Editorial da Folha de São Paulo É sinal revelador de desconexão com a sociedade e de desconsideração pelo contribuinte o aumento salarial exorbitante que a Câmara e o Senado aprovaram ontem, beneficiando os próprios congressistas e parcela substancial da classe política.
Pelo projeto -um decreto legislativo, que não precisa da sanção presidencial para ser validado-, deputados, senadores, presidente da República, vice-presidente e ministros de Estados passarão a receber mensalmente R$ 26,7 mil, teto salarial do Poder Judiciário.
No caso do presidente e do vice, o reajuste será de 133,9%, uma vez que recebem hoje R$ 11,4 mil.
O aumento para os ministros será ainda maior -o salário atual deles é de R$ 10,7 mil.
São índices de reajuste extremamente elevados.
Sugerem, ou reforçam, a imagem da elite política do país alheia, ou muito distante, da realidade.
Sem demagogia, não se deve ignorar que o salário do chefe do Poder Executivo e dos ministros estavam, de fato, depreciados, desde logo à luz das atribuições e responsabilidades que tais funções envolvem.

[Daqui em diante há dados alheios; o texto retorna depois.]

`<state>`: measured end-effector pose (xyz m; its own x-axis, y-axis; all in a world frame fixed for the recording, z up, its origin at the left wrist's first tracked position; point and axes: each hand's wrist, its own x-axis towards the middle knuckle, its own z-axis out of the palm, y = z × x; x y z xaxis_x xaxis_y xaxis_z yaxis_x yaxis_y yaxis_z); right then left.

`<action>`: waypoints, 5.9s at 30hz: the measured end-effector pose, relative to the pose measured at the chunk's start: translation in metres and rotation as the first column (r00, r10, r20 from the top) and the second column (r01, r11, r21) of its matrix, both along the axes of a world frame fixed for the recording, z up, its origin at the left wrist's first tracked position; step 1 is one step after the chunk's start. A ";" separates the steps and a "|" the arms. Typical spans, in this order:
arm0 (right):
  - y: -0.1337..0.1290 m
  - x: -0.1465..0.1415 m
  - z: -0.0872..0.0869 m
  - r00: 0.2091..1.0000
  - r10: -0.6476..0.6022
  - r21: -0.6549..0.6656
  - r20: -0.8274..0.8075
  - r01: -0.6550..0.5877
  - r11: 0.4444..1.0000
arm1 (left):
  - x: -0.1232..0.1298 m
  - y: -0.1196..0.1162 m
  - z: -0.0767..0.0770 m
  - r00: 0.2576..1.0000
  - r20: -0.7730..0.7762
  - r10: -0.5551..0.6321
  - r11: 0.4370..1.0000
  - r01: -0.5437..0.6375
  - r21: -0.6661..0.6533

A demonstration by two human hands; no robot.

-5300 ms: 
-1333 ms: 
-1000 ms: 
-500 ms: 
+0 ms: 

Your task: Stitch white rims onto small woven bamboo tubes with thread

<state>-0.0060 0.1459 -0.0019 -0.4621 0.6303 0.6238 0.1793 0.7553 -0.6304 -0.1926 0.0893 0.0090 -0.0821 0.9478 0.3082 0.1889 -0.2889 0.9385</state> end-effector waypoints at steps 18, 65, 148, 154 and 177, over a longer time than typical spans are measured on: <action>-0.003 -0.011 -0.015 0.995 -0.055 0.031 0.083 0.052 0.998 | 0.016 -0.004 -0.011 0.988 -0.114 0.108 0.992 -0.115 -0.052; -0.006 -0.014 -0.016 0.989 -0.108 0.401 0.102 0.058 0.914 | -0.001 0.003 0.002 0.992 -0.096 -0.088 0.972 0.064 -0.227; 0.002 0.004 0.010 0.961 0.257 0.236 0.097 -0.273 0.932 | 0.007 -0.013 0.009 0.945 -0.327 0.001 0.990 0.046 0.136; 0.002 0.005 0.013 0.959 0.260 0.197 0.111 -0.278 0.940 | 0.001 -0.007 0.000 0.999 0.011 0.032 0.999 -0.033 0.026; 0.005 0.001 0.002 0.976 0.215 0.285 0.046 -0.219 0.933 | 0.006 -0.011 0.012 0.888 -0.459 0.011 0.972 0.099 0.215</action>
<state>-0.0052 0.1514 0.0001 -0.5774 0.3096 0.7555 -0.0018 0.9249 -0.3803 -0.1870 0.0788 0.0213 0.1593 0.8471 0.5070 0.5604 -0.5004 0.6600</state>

Desde a década de 90, é sabido que muitos quadros qualificados deixaram a vida pública precocemente, atraídos pelas remunerações do setor privado.
Deveria haver, no entanto, uma maneira menos lesiva para a sociedade de corrigir tais distorções -por meio, por exemplo, de reajustes escalonados, menos estratosféricos e mais compatíveis com as circunstâncias do país.

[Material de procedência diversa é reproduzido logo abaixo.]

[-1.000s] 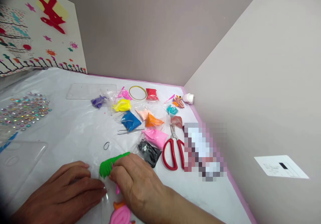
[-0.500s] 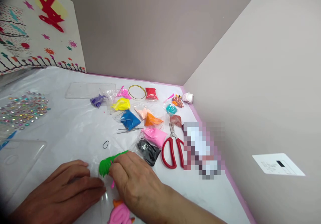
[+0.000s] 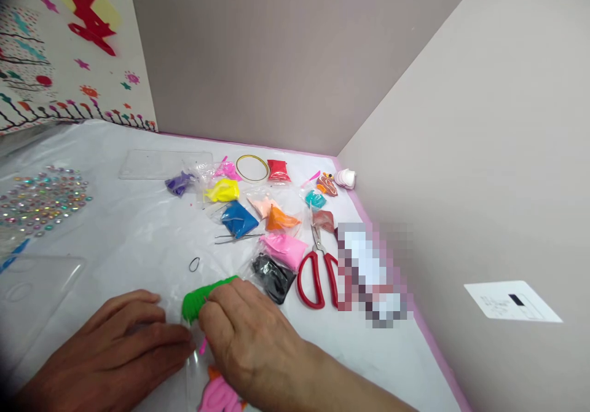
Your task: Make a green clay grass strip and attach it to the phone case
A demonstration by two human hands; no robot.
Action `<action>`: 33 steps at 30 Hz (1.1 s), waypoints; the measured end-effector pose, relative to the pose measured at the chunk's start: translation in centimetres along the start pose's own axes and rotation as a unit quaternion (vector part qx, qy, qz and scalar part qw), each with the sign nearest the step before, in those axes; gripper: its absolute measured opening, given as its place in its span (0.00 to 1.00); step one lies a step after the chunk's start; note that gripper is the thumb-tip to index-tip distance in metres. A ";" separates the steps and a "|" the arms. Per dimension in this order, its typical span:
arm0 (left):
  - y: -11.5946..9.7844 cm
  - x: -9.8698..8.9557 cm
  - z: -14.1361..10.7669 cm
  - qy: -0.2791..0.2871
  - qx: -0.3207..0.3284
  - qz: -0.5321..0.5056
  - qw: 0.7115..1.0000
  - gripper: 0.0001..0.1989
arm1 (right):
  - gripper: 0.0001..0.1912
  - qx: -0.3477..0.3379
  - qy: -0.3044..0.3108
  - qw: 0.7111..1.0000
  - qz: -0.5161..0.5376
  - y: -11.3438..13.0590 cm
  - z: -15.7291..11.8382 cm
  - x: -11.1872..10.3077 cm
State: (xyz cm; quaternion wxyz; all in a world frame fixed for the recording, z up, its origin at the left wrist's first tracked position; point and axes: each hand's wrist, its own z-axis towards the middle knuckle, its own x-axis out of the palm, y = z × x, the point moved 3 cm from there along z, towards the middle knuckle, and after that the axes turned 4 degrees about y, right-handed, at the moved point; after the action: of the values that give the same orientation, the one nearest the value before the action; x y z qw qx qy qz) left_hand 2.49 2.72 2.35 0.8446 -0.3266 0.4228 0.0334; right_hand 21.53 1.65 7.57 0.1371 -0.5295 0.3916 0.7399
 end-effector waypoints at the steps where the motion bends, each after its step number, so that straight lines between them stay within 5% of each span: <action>1: 0.0 0.0 0.0 0.002 0.000 0.000 1.000 0.17 | 0.11 0.000 0.003 1.000 0.000 0.0 0.0 -0.1; 33: 0.1 0.1 0.0 0.005 -0.001 0.006 1.000 0.16 | 0.10 0.007 0.027 1.000 -0.011 0.7 0.1 -1.3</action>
State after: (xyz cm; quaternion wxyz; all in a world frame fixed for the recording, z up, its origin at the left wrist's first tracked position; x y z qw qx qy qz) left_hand 2.54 2.78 2.22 0.8417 -0.3253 0.4293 0.0374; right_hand 21.58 1.54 8.99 0.1383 -0.5524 0.3945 0.7212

Isso vale, e com muito mais razão, para o Legislativo.
Os congressistas se autoconcederam ontem um aumento de 61,8%, contra uma inflação acumulada de 20% desde abril de 2007, quando houve o último reajuste.
Só isso seria suficiente para provocar justa indignação.
Ocorre que os R$ 16,5 mil que cada deputado ou senador recebe atualmente como salário correspondem a uma parte relativamente pequena do que custam, de fato, para o contribuinte.
Cada um dos 513 deputados tem à sua disposição, mensalmente, R$ 60 mil de “verba de gabinete”, destinada à contratação de assessores (no máximo 25), em Brasília ou em seus Estados de origem.
Recebem, também, o chamado “cotão”, para gastos com passagens aéreas, correio, telefone.
O valor do “cotão” varia, entre R$ 23 mil e R$ 34,3 mil, a depender da distância da residência do parlamentar.
E há, ainda, R$ 3.000 de auxílio-moradia, inclusive para os que são do Distrito Federal.
O aumento, escandaloso em si mesmo, vem se somar a uma cultura corporativa de penduricalhos, regalias e flagrante descaso pelo dinheiro público.
Considere-se, ainda, que tal reajuste, a ser concedido a partir de fevereiro de 2011, provocará, no caso do Legislativo, um efeito cascata para assembleias e câmaras municipais, estimado em pelo menos R$ 1,8 bilhão por ano.
Não é algo que tenha grande impacto fiscal nas contas brasileiras -pode-se argumentar.
Trata-se porém, antes de mais nada, do impacto moral, da sinalização de descaso pela sociedade, do exemplo de desfaçatez que tal medida traduz.